There are at least two relevant developments of late. Let’s debate these two along with your ideas in the comments section below.
New possiblities with internet based publishing
The story I’ve told here is not an argument for open access publishing per se. There is no necessary difference between the editorial procedures of open access journals and traditional ones.
However, open access publishing is often net based, which can facilitate new approaches to reviewing, discussed in greater detail in New approaches to quality control in publishing.
One recent development involves enhanced reviewing. Articles could be put up on a website for discussion prior to publication, as part of the reviewing process. Alternatively, a journal could start with traditional review, but also facilitate post-publication review, garnishing more feedback on the article.
Either of these approaches would put an ethically controversial article in front of the community for debate. The research results would become known, but the methods would also be debated. In the case of enhanced pre-publication review, the editor sees a nuanced discussion before making a decision. With post-publication review, the discussion stays with the article, available for all future readers to see.

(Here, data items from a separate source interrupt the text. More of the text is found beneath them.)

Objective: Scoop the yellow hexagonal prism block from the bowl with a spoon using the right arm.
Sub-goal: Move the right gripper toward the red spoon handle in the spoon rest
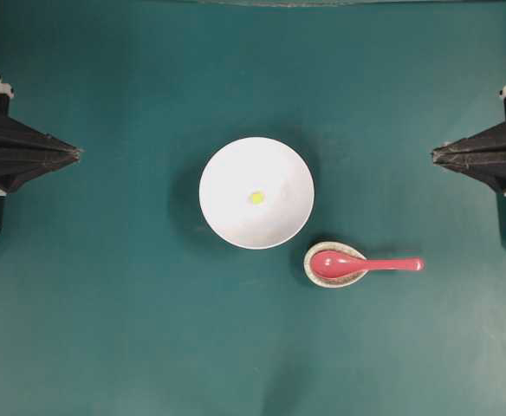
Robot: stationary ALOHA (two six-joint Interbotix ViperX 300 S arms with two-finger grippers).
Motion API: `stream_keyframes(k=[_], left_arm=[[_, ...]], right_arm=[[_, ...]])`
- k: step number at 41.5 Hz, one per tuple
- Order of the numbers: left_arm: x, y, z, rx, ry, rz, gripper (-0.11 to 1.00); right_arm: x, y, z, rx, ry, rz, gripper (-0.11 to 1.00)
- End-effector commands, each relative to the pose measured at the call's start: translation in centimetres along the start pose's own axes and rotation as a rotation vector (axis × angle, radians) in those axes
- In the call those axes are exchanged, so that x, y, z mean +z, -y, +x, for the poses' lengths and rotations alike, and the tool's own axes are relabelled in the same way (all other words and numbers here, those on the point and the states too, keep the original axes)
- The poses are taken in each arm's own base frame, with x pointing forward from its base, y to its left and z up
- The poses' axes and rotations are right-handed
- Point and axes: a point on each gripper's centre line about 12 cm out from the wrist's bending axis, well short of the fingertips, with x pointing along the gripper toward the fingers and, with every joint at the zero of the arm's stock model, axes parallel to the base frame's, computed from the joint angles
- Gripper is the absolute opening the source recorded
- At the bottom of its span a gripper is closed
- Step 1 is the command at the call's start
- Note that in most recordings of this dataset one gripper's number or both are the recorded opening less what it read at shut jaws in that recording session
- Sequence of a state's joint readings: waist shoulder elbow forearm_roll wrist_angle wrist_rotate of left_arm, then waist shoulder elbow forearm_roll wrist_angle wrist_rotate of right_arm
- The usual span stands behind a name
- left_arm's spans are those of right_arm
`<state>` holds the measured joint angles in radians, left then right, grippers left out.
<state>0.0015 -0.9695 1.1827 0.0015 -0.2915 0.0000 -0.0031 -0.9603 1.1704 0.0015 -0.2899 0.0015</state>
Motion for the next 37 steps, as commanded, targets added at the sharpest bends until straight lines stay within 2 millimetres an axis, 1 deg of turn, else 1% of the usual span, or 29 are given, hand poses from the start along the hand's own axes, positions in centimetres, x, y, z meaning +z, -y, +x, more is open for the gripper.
stream_keyframes(k=[1,2,6,9,12,17,19,22,28,37], left_arm=[[0.3,0.1,0.3,-0.008,-0.005,0.017,0.0],[0.1,0.1,0.3,-0.007,-0.02,0.018,0.0],[0.0,0.1,0.3,-0.007,-0.025,0.018,0.0],[0.0,0.1,0.3,-0.008,-0.025,0.018,0.0],[0.0,0.1,0.3,-0.008,-0.025,0.019,0.0],[0.0,0.1,0.3,-0.008,-0.025,0.019,0.0],[0.1,0.1,0.3,-0.007,-0.023,0.018,0.0],[0.1,0.1,0.3,-0.007,-0.021,0.018,0.0],[0.1,0.1,0.3,-0.006,-0.021,0.019,0.0],[0.1,0.1,0.3,-0.008,-0.021,0.019,0.0]], right_arm=[[0.7,0.0,0.3,0.0,0.018,0.005,-0.01],[0.1,0.0,0.7,0.0,-0.002,0.003,0.0],[-0.4,0.0,1.2,0.0,-0.02,0.003,0.01],[-0.9,-0.1,1.6,0.004,-0.031,0.003,0.06],[-1.2,-0.3,1.9,0.014,-0.035,0.002,0.18],[-1.9,-0.6,2.3,0.026,-0.046,0.002,0.44],[-2.3,-0.6,2.5,0.028,-0.063,0.0,0.51],[-3.1,-0.7,2.8,0.029,-0.094,0.001,0.57],[-5.3,-0.8,3.7,0.031,-0.17,0.001,0.56],[-8.8,-1.1,4.4,0.04,-0.232,0.011,0.56]])
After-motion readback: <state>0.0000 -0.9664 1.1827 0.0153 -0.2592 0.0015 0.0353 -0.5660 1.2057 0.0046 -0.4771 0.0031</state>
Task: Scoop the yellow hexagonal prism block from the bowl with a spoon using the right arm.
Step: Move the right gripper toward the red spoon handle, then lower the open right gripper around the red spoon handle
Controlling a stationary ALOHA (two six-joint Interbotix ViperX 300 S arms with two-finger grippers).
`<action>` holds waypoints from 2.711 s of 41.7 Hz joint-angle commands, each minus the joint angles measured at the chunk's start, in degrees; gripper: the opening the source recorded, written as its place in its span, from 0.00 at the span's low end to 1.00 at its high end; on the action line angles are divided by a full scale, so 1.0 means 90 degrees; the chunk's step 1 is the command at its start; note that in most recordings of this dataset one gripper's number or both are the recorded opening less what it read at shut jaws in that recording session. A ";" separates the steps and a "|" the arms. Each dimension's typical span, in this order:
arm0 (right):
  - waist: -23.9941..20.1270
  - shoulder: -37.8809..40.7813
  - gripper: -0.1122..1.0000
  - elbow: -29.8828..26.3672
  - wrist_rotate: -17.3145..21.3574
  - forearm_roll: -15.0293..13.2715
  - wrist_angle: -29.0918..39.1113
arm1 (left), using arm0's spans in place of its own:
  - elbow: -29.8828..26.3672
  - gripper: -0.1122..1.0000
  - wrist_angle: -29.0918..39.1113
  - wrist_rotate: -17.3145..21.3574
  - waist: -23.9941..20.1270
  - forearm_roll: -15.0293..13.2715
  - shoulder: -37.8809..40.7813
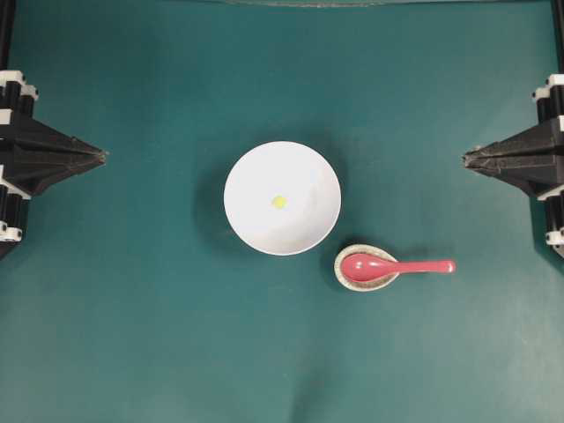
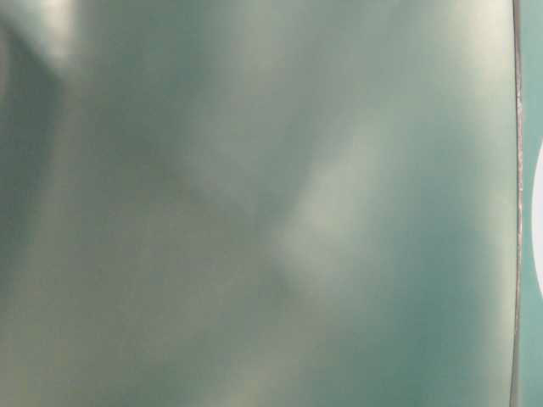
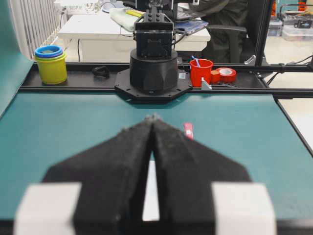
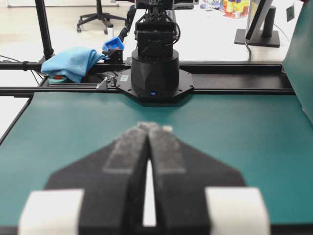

The second development involves an enhanced symbiotic relationship between journals and social media. Remember the #arseniclife debate last year? (It’s discussed in Arsenic gives aspiration: Twitter and open access publishing.) In that case, an article was put on a website prior to journal publication. It was heavily debated — on Twitter! And when the article was published, part of the Twitter debate was also published.
Greater use of these developments could help to clarify complicated ethical debates, and they would address both the scientific results and the ethical issues in the methodology. Editors could satisfy their ethical qualms, confident that the issues would receive lively discussion. But scientists would still be able to see the research and to build on the discoveries of their peers.
Ethics and professionalism are in principle not in conflict. Yet well-intentioned and intelligent scientists can disagree. The passions brought to discussions of whaling illustrate this unambiguously.
As a result of debates on ethically challenging topics like whaling, new tools might emerge — tools that can help us get our ethical and professional concerns re-aligned.
For it surely is true, as Herman Melville wrote, that “of all tools used in the shadow of the moon, men are most apt to get out of order.”